We used jenkins pipelines, docker and cloudformation to provide our users with a solid customizable pipeline solution. Using our default templates development teams could easily bootstrap their pipeline with CI/CD from dev to canary deploys in production. If they needed more than a stateless microservice we enabled them to provide cloudformation templates in their github repository that would be run with each deploy to ensure the AWS environment was bootstrapped for their needs.

We started out with the intention of using Jenkins pipelines with ansible to automate things, but the client’s team was more experienced with CloudFormation and as a result I ended up writing most of our initial CI/CD code in a combination of groovy and AWS cli calls. This proved unwieldy and eventually led us to using Groovy + Cloudformation for nearly everything. Cloudformation works but it is locked into AWS and its programming model is a somewhat awkward. Cloudformation’s saving grace is the first class integration and editor. Next time I would recommend starting with a commitment to Terraform or Ansible.

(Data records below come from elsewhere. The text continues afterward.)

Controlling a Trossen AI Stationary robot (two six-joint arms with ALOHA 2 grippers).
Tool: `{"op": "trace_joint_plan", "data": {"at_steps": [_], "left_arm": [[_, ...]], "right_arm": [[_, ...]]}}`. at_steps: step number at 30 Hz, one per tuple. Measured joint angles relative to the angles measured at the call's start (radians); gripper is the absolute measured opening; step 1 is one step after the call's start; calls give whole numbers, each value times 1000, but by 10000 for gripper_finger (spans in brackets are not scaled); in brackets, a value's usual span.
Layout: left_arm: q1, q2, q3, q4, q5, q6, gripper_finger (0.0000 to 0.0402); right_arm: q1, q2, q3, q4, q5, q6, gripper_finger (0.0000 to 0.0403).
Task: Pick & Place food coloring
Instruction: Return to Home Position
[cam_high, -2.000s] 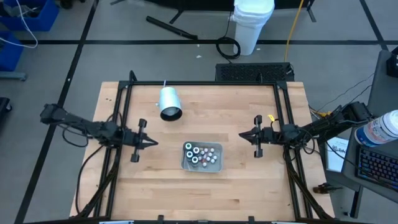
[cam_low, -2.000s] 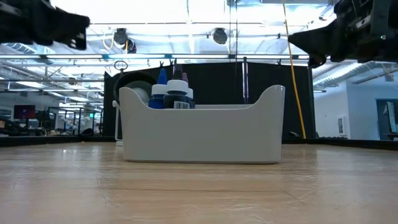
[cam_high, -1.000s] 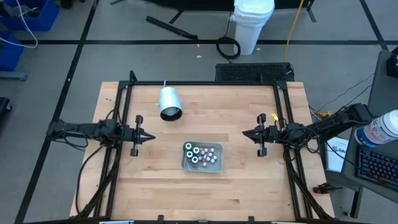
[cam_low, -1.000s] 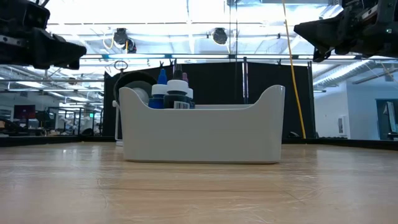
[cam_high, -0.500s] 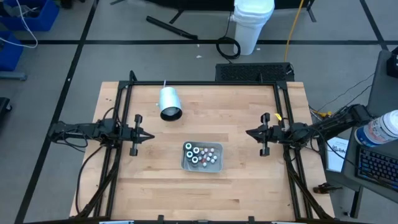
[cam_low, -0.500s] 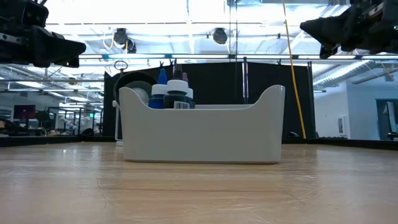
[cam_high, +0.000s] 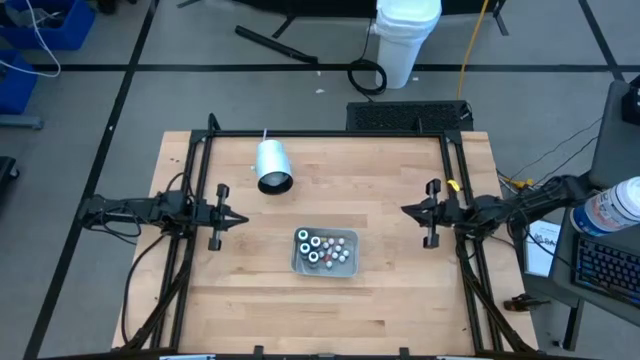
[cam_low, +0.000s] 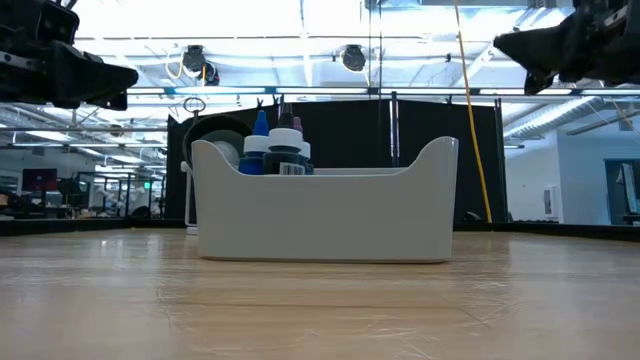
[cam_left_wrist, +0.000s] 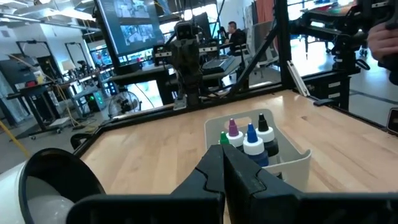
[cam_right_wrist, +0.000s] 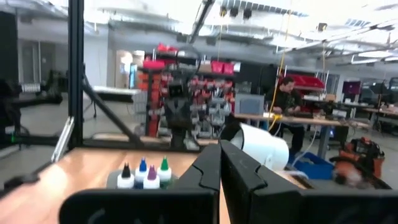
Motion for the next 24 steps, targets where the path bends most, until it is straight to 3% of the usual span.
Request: {"op": "trace_joint_plan", "data": {"at_steps": [14,24], "left_arm": [[0,19,0,-1,-3,4,4],[0,77,0,-1,-3,18,7]], "right_arm": [[-69,-229,-1,-227,27,2,0],[-87,-315,-1,-283,26,29,0]]}}
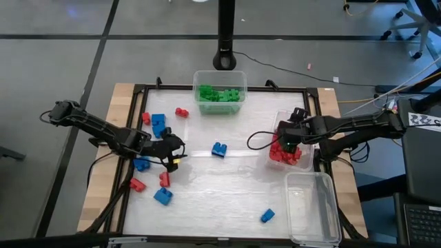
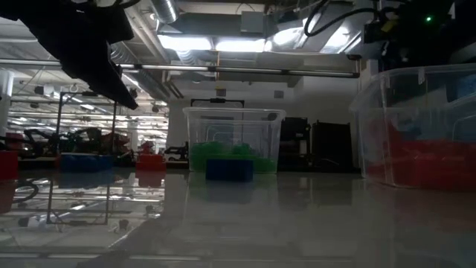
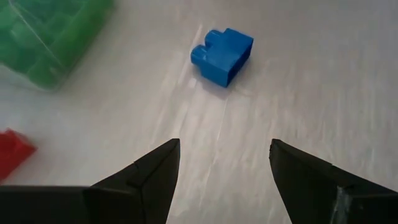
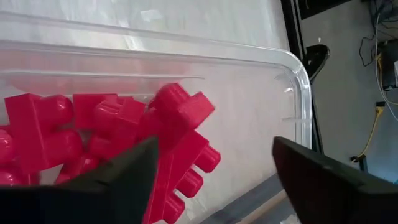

In the 3rd quarter we started work on implementing Canary deployments. Our solution ended up being a combination of a customized client side load balancing http client and jenkins pipelines. I started us off with a proof of concept that proved easier to write than we expected which put us on good footing for the rest of the project. One of the client’s employees took advantage of the space we had to rewrite the shared jenkins pipeline library in more idiomatic language which turned out to be a great improvement.

We went live in Q4 and I moved on to another project. I am moving back into application development, I ended up doing 100% automation scripting instead of the 50-50 split I was expecting. So it will be good to get back to writing applications.

Team Skill Shaping

When running a team you need to balance bus factor and performance.

On an average software team of perhaps 10 people, you will naturally have people develop expertise in a particular part of the codebase. One developer will be an expert in the frontend, another in the SQL queries, the next in the controllers, etc. What you want to avoid is a bus factor of 1. Some teams try to keep every developer knowledgeable in every area of the system, this is a waste. If you have to work on every part of the system you will not be able to master any single part. To get a bus factor of n by rotating developers through different parts of the system you give up the efficiency from letting a developer master a subsystem. My solution is that you should focus on getting a bus factor of 2 for each major subsystem. Have people focus on the two subsystems that they are interested in or are available and leave things there. Just try to avoid having two developers working on the same two subsystems. You are unlikely to have two developers get hit by the ‘bus’ at the same time.

Aim for a bus factor of 2 while trying to avoid a lot of overlap on subsystems, then leave things there.